[STORED DATA Boundary: Start]

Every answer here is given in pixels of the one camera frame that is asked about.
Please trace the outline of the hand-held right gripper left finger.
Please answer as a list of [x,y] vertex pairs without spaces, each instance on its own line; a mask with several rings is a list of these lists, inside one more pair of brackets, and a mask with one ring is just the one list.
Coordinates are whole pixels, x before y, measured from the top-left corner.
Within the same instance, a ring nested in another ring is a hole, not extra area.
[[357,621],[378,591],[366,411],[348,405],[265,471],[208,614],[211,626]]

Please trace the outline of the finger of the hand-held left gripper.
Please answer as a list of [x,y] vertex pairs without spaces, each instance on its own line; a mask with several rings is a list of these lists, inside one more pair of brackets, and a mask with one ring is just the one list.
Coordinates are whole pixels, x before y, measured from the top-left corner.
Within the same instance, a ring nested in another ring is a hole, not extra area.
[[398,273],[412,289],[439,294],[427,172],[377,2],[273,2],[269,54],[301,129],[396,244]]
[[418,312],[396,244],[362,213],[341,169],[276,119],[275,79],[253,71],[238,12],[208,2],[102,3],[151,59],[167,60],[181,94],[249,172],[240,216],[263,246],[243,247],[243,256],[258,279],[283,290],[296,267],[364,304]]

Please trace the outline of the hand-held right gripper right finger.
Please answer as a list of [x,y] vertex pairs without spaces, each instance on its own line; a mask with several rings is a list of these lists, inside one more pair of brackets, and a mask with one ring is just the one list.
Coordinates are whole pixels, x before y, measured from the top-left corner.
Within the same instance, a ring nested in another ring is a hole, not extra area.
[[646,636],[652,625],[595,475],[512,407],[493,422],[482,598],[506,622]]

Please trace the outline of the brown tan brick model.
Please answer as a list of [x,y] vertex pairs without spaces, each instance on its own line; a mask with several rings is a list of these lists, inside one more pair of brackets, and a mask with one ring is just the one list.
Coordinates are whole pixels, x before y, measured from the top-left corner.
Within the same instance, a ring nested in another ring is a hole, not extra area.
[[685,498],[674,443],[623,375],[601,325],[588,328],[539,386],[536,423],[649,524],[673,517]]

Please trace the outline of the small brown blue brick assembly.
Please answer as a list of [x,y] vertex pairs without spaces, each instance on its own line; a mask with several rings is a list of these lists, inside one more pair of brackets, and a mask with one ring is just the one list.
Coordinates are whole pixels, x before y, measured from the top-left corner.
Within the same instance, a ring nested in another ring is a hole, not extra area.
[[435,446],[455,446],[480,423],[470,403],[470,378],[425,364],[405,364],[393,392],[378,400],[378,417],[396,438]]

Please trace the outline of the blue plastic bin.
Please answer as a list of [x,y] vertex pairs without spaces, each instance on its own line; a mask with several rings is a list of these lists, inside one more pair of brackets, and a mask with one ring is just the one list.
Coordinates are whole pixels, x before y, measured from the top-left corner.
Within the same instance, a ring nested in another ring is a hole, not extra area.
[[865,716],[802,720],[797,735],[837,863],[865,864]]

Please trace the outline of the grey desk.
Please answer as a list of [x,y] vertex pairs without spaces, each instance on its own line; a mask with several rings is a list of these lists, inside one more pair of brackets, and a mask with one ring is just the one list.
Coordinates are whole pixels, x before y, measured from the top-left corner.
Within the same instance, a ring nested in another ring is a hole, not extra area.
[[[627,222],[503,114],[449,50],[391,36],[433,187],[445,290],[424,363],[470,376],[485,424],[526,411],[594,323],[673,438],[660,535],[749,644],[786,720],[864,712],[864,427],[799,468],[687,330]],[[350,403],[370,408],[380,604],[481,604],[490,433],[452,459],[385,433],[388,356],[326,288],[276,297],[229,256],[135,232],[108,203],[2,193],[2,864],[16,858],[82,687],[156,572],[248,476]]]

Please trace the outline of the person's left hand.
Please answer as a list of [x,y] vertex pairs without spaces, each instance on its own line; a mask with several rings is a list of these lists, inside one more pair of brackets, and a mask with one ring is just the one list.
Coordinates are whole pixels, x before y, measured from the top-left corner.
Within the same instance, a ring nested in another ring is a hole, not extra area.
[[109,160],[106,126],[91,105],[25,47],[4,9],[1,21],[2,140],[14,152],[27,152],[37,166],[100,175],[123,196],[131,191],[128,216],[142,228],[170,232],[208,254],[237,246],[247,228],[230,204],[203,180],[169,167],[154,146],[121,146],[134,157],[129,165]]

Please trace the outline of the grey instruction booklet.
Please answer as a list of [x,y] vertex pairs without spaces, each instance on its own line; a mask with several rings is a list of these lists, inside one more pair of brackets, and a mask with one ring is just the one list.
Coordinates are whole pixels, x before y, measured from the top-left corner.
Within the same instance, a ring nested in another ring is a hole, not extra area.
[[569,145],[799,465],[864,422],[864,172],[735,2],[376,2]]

[STORED DATA Boundary: End]

In the records above, some lines may contain the word "hand"; copy every one of them.

Please trace the outline of the hand-held right gripper left finger.
Please trace the outline of the finger of the hand-held left gripper.
Please trace the outline of the hand-held right gripper right finger.
Please trace the outline of the person's left hand.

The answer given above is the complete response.